The organisation is divided into the states/territories who have their own boards and oversee the day-to-day running of St John. Some states are also divided into regions, who oversee all branches and report to the state boards. St John Ambulance Australia has three main branches, with each one having its own specific area of operation.

=== Event Health Services ===
St John provides volunteer (and in some States, salaried staffed) event health, medical & first aid services at events and emergencies. In most states, Event Health Services is coordinated by regions containing multiple operational divisions. In South Australia division are known as “Teams”, and in Queensland, they are known as "Hubs".

Events covered by St John Australia include sports, such as the 2006 Melbourne Commonwealth Games, where a team of 500 members treated over 3000 casualties. Other events covered include sporting events, such as the Australian Open, music concerts and community fetes. St John EHS volunteers support state emergency management and disaster plans in some states, in conjunction with other organisations like the State Emergency Service and local councils.

South Australia now engages approximately 200 full time and casual staff providing event health and medical services. Commercial event clients are staffed by salaried staff and supplemented by volunteer members. Volunteer members traditionally cover community events, occasionally needing salaried staff when high risk events require guaranteed attendance of health care professionals. In South Australia both volunteer and salaried staff wear the NHS style green uniform (as used in St John New Zealand). No rank markings are used in South Australia. The clinical levels In South Australia are:

- Event Responder (advanced first aid and advanced resuscitation) including use of inhaled and oral pain relief, adrenaline auto injectors, aspirin for cardiac use and GTN nitroglycerin.

- Event Medic (Certificate II in medical service first response) skills include use of I-Gel airways, pelvic splints, IM adrenaline ampules for anaphylaxis/asthma, glucagon IM, NSAIDs, antihistamines

- Ambulance Officer (Certificate IV in Health Care) skills included IM naloxone, ECG, ondansetron, midazolam

- Registered Nurse, Registered Paramedic, Medical Officer (Doctor)

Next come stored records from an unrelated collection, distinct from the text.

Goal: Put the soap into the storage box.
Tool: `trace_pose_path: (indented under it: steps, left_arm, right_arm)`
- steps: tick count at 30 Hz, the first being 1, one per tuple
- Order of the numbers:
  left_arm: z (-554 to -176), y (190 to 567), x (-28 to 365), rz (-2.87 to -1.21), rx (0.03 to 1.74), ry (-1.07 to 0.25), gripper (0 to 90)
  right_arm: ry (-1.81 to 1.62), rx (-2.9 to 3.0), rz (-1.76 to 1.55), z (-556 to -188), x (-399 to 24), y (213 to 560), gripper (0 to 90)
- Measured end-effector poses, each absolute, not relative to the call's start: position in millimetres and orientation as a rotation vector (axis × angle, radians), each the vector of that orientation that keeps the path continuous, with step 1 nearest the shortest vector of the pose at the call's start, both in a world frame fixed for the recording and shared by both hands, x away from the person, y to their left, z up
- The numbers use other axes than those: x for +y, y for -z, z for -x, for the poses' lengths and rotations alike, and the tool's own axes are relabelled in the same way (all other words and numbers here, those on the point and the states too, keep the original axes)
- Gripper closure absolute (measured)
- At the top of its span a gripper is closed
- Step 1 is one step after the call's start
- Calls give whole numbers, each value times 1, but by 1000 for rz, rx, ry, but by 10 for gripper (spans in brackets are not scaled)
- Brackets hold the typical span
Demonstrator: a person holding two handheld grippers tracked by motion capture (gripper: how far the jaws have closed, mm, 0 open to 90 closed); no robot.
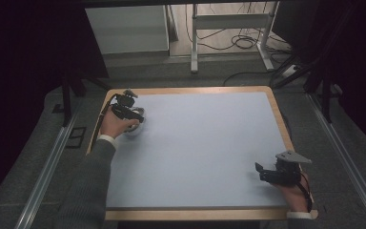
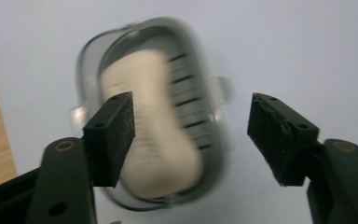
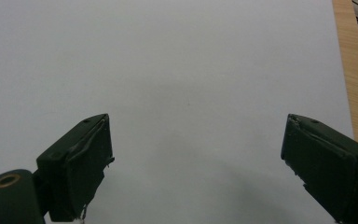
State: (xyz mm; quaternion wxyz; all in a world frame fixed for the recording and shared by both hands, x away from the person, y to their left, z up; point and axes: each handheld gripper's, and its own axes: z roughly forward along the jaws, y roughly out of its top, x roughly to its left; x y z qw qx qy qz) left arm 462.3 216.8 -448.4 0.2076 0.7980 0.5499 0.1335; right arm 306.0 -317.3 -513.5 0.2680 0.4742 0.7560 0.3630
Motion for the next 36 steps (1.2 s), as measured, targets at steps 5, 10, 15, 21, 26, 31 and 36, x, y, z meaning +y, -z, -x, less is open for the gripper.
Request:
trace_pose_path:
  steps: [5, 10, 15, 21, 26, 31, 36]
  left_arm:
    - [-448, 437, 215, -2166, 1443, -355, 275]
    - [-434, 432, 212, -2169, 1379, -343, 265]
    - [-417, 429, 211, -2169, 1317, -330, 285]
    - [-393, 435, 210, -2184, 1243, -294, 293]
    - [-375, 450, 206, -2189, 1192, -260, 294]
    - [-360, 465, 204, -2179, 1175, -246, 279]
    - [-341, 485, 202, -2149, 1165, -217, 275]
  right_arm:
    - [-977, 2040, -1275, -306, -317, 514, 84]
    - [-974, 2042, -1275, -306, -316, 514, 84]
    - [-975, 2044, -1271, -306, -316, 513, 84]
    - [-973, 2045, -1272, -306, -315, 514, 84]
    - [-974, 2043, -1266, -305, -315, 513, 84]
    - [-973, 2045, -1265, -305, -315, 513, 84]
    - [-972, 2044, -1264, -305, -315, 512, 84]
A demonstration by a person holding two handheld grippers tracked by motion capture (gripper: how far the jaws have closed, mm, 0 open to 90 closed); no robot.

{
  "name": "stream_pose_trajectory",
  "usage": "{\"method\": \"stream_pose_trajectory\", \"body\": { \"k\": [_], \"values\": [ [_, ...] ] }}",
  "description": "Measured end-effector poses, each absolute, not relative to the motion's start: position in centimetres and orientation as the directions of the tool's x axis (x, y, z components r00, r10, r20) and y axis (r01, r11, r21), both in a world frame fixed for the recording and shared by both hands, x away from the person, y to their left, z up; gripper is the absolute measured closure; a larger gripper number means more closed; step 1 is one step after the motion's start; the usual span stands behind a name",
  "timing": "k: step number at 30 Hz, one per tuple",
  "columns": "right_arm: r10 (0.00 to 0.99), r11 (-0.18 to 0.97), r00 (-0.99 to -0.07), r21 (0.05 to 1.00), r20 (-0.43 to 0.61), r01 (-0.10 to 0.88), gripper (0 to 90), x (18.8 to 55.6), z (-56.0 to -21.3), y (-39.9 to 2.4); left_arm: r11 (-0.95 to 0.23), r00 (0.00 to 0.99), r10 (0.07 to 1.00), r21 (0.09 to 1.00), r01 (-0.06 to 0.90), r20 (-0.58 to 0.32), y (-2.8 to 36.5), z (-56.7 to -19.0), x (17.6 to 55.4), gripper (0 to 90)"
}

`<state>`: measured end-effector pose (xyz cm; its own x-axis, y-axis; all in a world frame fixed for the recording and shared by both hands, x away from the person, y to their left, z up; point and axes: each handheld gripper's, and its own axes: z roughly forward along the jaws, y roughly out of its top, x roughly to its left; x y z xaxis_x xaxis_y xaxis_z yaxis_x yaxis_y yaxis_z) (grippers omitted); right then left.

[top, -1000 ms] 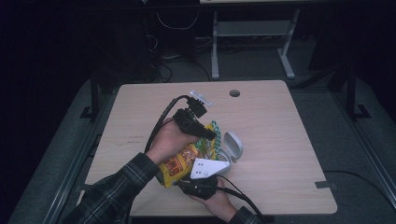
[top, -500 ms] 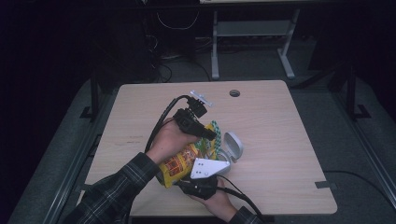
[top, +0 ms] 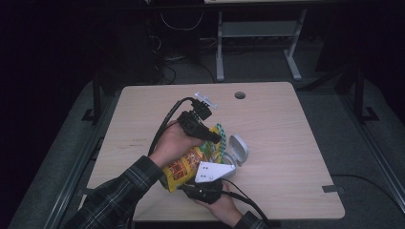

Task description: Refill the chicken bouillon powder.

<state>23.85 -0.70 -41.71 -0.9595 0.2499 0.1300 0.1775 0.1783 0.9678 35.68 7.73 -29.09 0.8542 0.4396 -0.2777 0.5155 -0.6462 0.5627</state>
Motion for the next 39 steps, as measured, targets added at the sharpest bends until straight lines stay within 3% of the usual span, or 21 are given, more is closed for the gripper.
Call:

St John SA does not recognise or Credential Enrolled Nurses (CENs/ENs)

=== Ophthalmic services ===
St John Ambulance in Australia raises funds and recruits staff for the St John Ophthalmic Eye Hospital in Jerusalem. Funds are raised through public donations, and income received from conducting first aid courses and selling first aid kits and merchandise.

St John Queensland also owns and operates the St John Eye Van, a mobile ophthalmic truck which provides eye care to rural and remote Queensland communities, particularly Aboriginal communities. Services available on-board the truck include eye health checks, glasses and prosthesis dispensing, and some minor ophthalmic procedures.

===First aid training===
St John is the largest first aid training organisation in Australia. Apart from its flagship Provide First Aid (a workplace first aid course), St John also offer instruction in topics such as Advanced Resuscitation, Advanced First Aid, pain management, remote first aid, live low-voltage rescue, occupational first aid, as well as Adult Teaching and Assessment. The national SJAA office is accredited to provide these courses, which are then delivered in partnership by local St John training teams.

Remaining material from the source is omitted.